How to complete this task: Pick each line containing the word "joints" out of the data below.

(Stored items from a collection)
■ ■ ■ ■

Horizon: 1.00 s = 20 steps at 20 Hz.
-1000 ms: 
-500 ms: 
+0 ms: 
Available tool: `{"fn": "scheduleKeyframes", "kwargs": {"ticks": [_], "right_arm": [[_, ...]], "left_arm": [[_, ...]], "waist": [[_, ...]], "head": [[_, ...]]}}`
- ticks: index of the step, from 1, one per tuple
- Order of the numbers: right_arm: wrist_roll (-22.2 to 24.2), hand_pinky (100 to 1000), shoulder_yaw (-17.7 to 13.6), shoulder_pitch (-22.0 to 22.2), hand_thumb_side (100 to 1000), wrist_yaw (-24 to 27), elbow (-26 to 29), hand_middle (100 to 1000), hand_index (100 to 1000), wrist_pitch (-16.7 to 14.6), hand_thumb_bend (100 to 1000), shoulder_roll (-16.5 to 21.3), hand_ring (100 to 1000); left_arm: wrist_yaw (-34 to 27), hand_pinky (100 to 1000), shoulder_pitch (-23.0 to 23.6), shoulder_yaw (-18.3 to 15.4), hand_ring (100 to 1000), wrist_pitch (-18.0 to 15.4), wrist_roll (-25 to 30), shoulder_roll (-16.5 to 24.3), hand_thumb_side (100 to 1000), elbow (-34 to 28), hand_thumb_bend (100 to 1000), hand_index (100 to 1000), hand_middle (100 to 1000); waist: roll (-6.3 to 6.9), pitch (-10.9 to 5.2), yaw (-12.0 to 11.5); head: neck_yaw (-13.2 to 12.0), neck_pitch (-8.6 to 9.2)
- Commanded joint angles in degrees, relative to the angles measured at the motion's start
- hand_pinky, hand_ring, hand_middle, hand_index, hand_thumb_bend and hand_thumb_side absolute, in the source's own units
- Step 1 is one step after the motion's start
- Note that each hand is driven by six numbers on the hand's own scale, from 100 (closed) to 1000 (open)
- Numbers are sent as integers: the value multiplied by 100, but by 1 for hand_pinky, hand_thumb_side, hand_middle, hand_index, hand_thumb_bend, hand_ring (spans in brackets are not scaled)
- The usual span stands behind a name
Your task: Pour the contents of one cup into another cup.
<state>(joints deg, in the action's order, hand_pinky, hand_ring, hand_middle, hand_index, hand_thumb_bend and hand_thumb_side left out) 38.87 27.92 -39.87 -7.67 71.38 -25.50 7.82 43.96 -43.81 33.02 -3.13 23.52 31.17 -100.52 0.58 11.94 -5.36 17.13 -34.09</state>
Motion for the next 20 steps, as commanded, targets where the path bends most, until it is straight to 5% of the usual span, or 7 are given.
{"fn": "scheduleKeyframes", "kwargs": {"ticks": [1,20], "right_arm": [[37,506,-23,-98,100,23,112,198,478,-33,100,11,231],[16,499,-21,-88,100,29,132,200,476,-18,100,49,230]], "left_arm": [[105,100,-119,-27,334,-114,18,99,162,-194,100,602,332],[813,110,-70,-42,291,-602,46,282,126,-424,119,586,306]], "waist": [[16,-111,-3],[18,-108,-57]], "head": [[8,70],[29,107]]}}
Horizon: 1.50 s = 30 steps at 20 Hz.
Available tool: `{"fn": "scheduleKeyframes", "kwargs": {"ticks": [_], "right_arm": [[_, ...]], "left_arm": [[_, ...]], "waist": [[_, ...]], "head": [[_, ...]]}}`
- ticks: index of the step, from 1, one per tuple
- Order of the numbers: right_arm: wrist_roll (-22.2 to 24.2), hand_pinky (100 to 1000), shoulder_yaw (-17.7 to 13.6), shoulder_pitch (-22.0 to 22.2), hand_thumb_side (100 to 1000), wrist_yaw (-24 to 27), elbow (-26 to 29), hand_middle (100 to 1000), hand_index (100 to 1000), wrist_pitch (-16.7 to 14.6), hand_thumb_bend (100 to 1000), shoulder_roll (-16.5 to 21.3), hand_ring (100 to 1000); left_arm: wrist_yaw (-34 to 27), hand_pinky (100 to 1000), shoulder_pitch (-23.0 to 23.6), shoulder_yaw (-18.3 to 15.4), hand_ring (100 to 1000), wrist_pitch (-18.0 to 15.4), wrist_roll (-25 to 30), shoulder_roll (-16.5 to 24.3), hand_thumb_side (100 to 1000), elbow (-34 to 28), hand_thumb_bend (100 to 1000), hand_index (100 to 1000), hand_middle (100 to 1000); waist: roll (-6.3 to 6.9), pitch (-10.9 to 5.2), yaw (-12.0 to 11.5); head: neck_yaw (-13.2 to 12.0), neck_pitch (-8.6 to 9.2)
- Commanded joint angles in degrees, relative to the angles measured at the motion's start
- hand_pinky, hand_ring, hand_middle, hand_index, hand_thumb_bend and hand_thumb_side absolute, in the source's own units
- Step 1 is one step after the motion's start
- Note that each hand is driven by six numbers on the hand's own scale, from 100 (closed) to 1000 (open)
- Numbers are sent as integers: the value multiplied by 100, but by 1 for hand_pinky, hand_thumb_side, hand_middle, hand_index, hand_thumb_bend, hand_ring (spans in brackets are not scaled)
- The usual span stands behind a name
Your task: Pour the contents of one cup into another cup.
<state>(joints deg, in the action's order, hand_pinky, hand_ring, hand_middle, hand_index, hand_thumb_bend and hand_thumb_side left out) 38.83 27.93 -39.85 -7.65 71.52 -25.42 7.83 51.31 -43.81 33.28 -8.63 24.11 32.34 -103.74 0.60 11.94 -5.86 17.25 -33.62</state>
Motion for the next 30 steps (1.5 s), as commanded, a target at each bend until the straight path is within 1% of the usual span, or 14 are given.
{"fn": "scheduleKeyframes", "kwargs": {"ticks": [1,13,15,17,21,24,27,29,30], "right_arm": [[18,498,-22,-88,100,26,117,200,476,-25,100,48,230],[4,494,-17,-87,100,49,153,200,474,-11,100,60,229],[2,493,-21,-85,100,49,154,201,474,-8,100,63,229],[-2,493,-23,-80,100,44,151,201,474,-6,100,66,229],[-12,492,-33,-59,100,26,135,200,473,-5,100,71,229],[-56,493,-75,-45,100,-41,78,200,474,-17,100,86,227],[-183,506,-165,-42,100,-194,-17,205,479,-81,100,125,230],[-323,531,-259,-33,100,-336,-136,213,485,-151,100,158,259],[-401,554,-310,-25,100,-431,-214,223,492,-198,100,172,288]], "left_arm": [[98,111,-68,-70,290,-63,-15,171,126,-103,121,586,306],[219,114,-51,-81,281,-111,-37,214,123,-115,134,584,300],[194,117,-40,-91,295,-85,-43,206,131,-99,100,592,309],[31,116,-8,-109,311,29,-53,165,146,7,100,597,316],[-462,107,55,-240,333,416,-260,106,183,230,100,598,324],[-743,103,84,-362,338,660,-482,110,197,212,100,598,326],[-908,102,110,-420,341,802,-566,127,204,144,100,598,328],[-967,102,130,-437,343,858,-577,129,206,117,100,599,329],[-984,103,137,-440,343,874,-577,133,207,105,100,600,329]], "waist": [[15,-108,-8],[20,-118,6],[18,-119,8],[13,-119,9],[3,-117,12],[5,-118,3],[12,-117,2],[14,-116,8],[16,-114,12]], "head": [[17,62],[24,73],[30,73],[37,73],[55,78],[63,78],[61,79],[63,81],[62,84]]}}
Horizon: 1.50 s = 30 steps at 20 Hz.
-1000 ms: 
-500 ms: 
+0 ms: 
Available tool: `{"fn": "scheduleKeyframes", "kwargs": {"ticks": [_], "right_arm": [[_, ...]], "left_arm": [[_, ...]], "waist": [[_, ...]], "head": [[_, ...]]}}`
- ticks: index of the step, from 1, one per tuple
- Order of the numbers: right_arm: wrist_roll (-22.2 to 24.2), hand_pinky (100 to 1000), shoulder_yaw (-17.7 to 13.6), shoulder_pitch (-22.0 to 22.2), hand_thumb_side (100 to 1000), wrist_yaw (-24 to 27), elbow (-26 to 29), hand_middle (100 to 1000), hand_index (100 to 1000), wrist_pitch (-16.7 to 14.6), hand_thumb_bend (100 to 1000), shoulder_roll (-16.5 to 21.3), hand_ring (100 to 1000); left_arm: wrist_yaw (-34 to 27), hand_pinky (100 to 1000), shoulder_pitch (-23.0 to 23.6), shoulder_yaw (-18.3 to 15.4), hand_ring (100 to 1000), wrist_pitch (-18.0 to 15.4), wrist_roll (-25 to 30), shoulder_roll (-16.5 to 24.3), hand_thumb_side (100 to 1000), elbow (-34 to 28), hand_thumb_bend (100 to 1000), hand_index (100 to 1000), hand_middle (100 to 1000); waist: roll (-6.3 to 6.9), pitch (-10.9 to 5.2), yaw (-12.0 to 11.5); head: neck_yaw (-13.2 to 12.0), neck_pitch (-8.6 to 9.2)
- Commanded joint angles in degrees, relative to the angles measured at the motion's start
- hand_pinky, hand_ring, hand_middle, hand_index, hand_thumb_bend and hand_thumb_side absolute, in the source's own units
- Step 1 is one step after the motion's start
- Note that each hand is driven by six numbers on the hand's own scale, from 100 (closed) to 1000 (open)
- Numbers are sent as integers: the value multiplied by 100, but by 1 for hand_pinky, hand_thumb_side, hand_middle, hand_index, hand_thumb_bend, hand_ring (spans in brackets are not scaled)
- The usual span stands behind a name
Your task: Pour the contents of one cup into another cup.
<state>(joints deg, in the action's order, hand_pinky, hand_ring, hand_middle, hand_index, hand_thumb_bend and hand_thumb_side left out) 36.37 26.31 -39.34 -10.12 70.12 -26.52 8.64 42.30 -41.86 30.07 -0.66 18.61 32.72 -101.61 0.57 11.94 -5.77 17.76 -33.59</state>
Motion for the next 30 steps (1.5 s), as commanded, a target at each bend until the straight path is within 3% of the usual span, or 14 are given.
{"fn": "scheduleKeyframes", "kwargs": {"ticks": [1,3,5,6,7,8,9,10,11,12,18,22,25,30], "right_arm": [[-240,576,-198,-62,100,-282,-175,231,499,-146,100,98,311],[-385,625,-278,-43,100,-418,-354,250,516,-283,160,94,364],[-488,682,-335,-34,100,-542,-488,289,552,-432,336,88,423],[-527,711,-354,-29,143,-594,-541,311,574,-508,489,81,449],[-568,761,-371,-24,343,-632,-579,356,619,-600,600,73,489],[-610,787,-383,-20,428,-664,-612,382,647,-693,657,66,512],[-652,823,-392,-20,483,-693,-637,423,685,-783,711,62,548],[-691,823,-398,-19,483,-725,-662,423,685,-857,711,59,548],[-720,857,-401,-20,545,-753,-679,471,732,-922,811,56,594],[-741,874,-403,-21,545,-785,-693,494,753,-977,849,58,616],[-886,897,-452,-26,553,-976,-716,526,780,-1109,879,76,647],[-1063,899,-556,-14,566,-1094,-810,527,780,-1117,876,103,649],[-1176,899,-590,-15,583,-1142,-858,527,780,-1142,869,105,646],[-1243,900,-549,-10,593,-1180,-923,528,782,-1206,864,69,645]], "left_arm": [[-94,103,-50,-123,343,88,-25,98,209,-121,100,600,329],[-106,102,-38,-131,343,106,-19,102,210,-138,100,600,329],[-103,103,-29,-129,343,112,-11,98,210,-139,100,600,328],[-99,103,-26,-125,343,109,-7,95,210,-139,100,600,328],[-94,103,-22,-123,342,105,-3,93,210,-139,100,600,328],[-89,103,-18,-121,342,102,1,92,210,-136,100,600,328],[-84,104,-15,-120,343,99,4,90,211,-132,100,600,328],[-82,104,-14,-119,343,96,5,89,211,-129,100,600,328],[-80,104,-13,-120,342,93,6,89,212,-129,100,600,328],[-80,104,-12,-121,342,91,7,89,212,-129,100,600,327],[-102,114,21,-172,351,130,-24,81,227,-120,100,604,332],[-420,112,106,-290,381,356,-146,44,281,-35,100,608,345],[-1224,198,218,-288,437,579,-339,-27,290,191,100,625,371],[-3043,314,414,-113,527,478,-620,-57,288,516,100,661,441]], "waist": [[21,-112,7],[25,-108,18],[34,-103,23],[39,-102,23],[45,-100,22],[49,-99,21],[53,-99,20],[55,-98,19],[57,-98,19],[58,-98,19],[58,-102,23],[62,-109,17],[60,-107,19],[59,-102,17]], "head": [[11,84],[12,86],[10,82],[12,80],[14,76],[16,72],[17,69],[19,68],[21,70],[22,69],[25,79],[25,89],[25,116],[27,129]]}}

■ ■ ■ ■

Response area:
<state>(joints deg, in the action's order, hand_pinky, hand_ring, hand_middle, hand_index, hand_thumb_bend and hand_thumb_side left out) 38.87 27.92 -39.87 -7.67 71.38 -25.50 7.82 43.96 -43.81 33.02 -3.13 23.52 31.17 -100.52 0.58 11.94 -5.36 17.13 -34.09</state>
<state>(joints deg, in the action's order, hand_pinky, hand_ring, hand_middle, hand_index, hand_thumb_bend and hand_thumb_side left out) 38.83 27.93 -39.85 -7.65 71.52 -25.42 7.83 51.31 -43.81 33.28 -8.63 24.11 32.34 -103.74 0.60 11.94 -5.86 17.25 -33.62</state>
<state>(joints deg, in the action's order, hand_pinky, hand_ring, hand_middle, hand_index, hand_thumb_bend and hand_thumb_side left out) 36.37 26.31 -39.34 -10.12 70.12 -26.52 8.64 42.30 -41.86 30.07 -0.66 18.61 32.72 -101.61 0.57 11.94 -5.77 17.76 -33.59</state>

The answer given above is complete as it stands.